§ What the exercise asks
Scan the listing below. Report each line that includes "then".

§ Data excerpt
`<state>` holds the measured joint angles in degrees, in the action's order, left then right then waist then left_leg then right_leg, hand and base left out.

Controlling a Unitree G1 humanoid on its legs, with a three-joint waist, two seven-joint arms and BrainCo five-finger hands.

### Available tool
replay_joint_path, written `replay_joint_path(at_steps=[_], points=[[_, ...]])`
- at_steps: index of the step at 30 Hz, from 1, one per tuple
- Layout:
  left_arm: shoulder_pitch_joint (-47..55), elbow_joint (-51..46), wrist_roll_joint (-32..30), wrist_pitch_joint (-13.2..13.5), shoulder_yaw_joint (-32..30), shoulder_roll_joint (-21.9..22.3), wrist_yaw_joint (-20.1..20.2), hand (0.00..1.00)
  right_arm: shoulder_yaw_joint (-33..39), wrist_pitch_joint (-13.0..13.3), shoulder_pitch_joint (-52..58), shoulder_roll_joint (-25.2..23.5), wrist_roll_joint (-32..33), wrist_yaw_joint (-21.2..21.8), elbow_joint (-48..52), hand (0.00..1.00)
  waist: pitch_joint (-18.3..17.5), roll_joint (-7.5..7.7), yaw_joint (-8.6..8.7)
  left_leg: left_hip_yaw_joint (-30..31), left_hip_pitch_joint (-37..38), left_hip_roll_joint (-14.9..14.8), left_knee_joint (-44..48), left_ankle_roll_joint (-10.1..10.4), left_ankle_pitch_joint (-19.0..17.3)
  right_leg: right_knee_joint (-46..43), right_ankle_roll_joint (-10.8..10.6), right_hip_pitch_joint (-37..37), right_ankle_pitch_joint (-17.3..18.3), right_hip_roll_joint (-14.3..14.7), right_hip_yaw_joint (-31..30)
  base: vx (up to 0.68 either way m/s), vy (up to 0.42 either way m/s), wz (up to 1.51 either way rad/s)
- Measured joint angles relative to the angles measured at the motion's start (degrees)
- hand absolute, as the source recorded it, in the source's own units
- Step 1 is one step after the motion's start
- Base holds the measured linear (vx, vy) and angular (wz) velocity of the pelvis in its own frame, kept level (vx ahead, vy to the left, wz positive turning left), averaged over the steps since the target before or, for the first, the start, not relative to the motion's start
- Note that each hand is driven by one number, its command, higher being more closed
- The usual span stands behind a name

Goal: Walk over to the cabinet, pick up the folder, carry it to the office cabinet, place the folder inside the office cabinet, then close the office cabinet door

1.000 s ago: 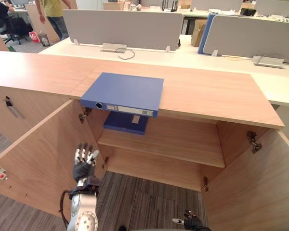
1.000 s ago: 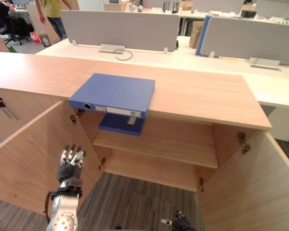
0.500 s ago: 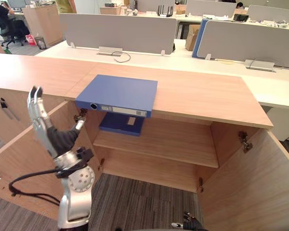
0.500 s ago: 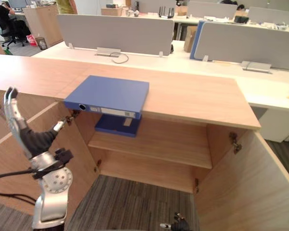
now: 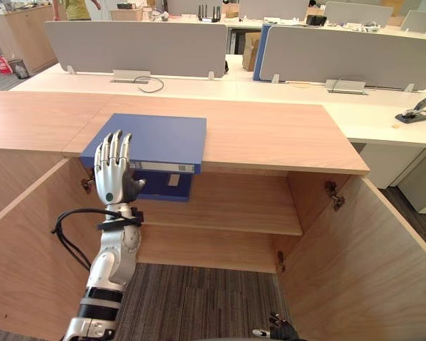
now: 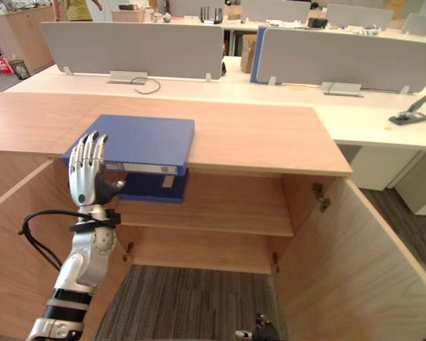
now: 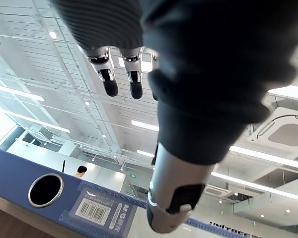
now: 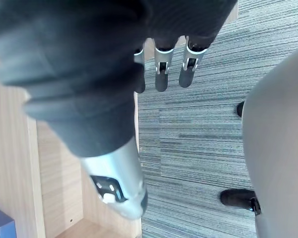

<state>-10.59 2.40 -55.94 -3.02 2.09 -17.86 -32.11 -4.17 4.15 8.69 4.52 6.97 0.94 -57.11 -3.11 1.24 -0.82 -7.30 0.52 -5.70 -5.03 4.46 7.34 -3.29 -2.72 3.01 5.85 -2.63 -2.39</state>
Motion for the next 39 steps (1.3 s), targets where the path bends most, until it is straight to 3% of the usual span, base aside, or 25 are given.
replay_joint_path(at_steps=[16,31,39], points=[[-10.44,9.01,-3.40,0.38,4.13,-8.13,1.36,0.00,0.04,0.79,-0.64,0.06,-1.40,0.93,-1.12,0.00,0.09,-0.14,1.10,-1.25,0.66,-0.17,-0.25,0.11,-0.25,0.48,0.21,0.02,-0.24,0.15,-1.23,-0.01,0.003,-0.03],[-12.84,21.85,-1.98,2.43,6.59,-9.55,3.98,0.00,0.07,1.72,-1.95,0.17,-1.40,0.98,-2.72,0.00,0.13,-0.19,3.07,-1.90,0.68,-0.15,-0.01,0.16,-0.45,0.86,0.27,-0.43,-0.59,0.20,-2.30,0.00,0.005,-0.02],[-13.28,23.70,-1.71,2.57,6.58,-9.64,4.32,0.00,0.14,1.76,-2.45,1.13,-1.41,0.98,-3.83,0.00,0.15,-0.23,3.10,-1.97,0.67,-0.09,0.00,0.11,-0.53,0.88,0.24,-0.61,-0.69,0.19,-2.54,0.00,0.006,-0.02]])
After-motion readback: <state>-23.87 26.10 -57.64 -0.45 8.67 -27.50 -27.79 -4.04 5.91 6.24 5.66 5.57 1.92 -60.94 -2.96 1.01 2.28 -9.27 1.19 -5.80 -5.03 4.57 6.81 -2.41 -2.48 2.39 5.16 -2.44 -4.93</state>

§ Your response
`<state>` holds the measured joint angles in degrees, in the action's order, left then right then waist then left_leg then right_leg, hand and base left out.
Goal: Walk over to the cabinet, pick up the folder, carry it to the office cabinet, place the folder inside the office cabinet, then close the office cabinet door

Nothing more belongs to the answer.